Most functions in the codebase will be longer and more complicated than this.
Creating a new C file
Section link order is specified in the Linker Command File, arm9/arm9.lcf. Only the basenames of each object (.o) file are specified in the lcf and recognized by the project linker, mwldarm. Therefore, no two compiled objects can have the same name. When decompiling asm/foo.s, please create the C file with a different name (basename minus extension i.e. src/foo_c.c). You must explicitly specify the .text, .data, .rodata, and .bss sections in their respective locations in the lcf. For instance:
file1.o (.text)
file2.o (.text)
+ file3_c.o (.text)
file3.o (.text)
file4.o (.text)
--
file1.o (.rodata)
file2.o (.rodata)
+ file3_c.o (.rodata)
file3.o (.rodata)
file4.o (.rodata)
Testing the build
After placing your C file into the LCF as described above, test your build by running make
. Here are some common errors you may encounter and how to resolve them:
Unknown identifier, FUN_0201B578
Append the line .extern FUN_0201B578
to arm9/global.inc and recompile.
build/arm9.sbin: FAILED
build/MODULE_00.sbin: FAILED
...
Your attempt was incorrect. Don't be discouraged, this is all part of the process. The following bash script will allow you to compare your code to the original ROM; save it as arm9/asmdiff.sh
#!/bin/bash
OBJDUMP_ARCH="${OBJDUMP_ARCH:-armv5te}"
OBJDUMP_MODE="${OBJDUMP_MODE:-force-thumb}"

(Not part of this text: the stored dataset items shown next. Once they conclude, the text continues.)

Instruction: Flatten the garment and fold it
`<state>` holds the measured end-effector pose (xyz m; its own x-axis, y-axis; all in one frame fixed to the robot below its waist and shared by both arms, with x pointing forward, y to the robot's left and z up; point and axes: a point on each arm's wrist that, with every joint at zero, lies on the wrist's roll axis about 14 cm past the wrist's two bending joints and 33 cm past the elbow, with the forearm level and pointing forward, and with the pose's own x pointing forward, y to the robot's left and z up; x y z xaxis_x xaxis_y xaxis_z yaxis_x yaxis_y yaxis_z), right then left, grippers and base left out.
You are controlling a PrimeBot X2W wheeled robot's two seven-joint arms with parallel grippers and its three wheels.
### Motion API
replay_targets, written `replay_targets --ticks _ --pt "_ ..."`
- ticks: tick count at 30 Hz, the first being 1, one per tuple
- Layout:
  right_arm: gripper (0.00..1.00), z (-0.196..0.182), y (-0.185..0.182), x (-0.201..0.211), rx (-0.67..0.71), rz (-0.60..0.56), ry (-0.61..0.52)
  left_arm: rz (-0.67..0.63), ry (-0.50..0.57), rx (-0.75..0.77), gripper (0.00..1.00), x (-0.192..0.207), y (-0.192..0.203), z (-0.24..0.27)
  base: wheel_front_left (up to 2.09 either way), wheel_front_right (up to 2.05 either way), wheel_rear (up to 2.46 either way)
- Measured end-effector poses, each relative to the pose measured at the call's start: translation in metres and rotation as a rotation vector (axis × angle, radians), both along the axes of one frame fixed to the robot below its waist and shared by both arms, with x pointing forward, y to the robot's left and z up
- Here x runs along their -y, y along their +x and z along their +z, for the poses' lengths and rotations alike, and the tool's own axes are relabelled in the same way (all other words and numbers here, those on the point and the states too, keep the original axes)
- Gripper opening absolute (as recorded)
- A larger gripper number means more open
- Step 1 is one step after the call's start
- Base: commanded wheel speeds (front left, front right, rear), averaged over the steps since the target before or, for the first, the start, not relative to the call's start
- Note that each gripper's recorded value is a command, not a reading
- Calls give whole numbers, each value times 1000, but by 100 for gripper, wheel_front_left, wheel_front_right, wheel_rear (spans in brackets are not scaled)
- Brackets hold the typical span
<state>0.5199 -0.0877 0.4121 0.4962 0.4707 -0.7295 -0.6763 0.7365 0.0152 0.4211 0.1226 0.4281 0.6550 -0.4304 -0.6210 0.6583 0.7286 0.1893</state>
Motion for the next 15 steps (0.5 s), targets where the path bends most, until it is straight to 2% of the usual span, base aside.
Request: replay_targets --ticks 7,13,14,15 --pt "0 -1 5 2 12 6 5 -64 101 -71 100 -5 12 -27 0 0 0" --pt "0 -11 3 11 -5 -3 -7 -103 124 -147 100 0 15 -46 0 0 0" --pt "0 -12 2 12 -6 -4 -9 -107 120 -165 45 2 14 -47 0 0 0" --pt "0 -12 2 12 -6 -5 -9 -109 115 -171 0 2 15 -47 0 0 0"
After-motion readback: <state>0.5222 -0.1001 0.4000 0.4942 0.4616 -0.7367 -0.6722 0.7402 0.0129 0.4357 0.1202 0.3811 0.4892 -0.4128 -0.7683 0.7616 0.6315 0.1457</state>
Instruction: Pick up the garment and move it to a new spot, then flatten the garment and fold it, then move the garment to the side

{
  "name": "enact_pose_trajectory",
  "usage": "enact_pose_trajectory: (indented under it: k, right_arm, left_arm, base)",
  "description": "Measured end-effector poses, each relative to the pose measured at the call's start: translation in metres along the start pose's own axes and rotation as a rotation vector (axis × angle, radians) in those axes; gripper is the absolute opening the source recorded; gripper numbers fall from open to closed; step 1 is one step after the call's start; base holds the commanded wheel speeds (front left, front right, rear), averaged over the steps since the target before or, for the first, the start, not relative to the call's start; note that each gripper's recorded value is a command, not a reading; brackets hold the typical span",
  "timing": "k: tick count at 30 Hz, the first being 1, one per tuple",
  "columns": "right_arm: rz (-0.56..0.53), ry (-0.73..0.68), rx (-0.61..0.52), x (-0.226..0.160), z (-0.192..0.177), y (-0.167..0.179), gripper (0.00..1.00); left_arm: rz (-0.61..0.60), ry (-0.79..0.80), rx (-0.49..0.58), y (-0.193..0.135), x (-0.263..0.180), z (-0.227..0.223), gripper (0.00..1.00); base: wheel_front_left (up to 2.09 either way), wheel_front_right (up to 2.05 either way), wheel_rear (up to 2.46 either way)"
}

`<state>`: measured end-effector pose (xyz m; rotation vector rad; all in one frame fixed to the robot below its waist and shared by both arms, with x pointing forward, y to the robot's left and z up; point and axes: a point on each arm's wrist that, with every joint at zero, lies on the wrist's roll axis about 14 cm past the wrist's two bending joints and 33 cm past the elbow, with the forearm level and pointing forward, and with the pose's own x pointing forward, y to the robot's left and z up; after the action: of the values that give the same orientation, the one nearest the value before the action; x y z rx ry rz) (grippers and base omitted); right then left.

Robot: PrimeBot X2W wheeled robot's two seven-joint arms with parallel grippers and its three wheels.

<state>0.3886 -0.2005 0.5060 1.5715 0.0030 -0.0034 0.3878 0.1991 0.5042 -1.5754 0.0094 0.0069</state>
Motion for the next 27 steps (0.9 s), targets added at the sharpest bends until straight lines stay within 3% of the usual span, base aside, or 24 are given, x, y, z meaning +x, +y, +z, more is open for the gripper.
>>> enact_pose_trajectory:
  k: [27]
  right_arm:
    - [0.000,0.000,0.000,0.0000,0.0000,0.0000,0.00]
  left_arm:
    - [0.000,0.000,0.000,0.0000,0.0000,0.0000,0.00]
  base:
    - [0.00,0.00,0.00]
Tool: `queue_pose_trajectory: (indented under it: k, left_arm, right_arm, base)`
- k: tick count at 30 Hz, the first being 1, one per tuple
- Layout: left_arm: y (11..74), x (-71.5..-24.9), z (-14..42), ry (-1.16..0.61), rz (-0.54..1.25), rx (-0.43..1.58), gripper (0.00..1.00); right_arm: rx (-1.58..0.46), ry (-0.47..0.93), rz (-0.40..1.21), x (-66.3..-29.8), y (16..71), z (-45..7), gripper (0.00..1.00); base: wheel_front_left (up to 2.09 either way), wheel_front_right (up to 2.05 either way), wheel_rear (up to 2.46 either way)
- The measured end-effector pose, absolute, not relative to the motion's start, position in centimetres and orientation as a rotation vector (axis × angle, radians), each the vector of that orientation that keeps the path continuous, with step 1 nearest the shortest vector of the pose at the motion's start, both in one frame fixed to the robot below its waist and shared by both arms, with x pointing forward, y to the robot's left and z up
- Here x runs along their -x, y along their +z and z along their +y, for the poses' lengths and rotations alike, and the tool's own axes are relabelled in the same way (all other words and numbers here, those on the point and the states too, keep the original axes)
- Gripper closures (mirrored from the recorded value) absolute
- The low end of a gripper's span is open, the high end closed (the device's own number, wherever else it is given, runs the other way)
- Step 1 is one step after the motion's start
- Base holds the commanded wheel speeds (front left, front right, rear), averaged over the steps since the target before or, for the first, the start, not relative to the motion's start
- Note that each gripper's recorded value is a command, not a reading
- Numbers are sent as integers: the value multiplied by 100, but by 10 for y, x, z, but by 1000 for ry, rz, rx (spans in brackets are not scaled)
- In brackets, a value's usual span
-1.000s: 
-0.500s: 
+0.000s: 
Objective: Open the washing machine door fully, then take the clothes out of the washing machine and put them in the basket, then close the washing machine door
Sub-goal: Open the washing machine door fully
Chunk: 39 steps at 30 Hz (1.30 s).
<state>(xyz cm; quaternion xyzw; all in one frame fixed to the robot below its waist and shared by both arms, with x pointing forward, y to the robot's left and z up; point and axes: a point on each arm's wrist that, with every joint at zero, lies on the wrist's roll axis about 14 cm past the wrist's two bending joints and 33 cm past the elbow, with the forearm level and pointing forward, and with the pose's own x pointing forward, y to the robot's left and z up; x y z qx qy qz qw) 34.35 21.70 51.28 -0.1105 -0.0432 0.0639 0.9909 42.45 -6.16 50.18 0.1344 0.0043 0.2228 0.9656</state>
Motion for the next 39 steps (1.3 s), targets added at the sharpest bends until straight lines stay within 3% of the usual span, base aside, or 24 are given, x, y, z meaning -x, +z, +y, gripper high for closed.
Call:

OBJDUMP_VMA="${OBJDUMP_VMA:-0x02000000}"
OBJDUMP="arm-none-eabi-objdump -Drz -bbinary -m${OBJDUMP_ARCH} -M${OBJDUMP_MODE}"
OPTIONS="--start-address=$(($1 + OBJDUMP_VMA)) --stop-address=$(($1 + $2 + OBJDUMP_VMA))"
$OBJDUMP $OPTIONS baserom.sbin > baserom.dump || exit 1
$OBJDUMP $OPTIONS build/arm9.sbin > arm9.dump
diff -u baserom.dump arm9.dump
Place a clean version of the ARM9 binary as arm9/baserom.sbin. In your terminal, navigate to the arm9 directory and run ./asmdiff.sh 0 $(wc -c baserom.sbin) | less
, then scroll through to where the grievances begin. Fix any obvious problems in your code/tree, and rerun. If the differences are extensive, you may have induced a shift in the binary either by writing incorrect code or placing it incorrectly into the LCF. Tip: you can specify a start address and size to only compare the portion of the ROM you are working on.
Decompiling data
This section describes a target repository specification and does not reflect the current state of the project.
ASM files may own one or more data/RAM sections. The types of these sections is not guaranteed to be accurate. When decompiling data, you are expected to translate the raw bytes into the actual structures used by the source code. These may be simple values (char, short, word, or pointer), or they could be C structs or unions. Some overlay modules are suspected to contain C++ classes, the handling of which is not yet described.
Because the Nintendo DS architecture is ARM, all data is aligned. This means 16-bit integers are aligned to 2 bytes within a structure, and anything 4 bytes or wider is aligned to 4 bytes (long, long long, float, double, struct, union, void *). All data requiring alignment are padded with 0. For example:
u8_var_foo:
.byte 0x05, 0x00, 0x00, 0x00
ptr_var_bar:
.word u8_var_foo
could have been compiled from
u8 u8_var_foo = 5;
u8 * ptr_var_bar = &u8_var_foo;
Notice that the three extra 0 bytes are treated as implicit padding.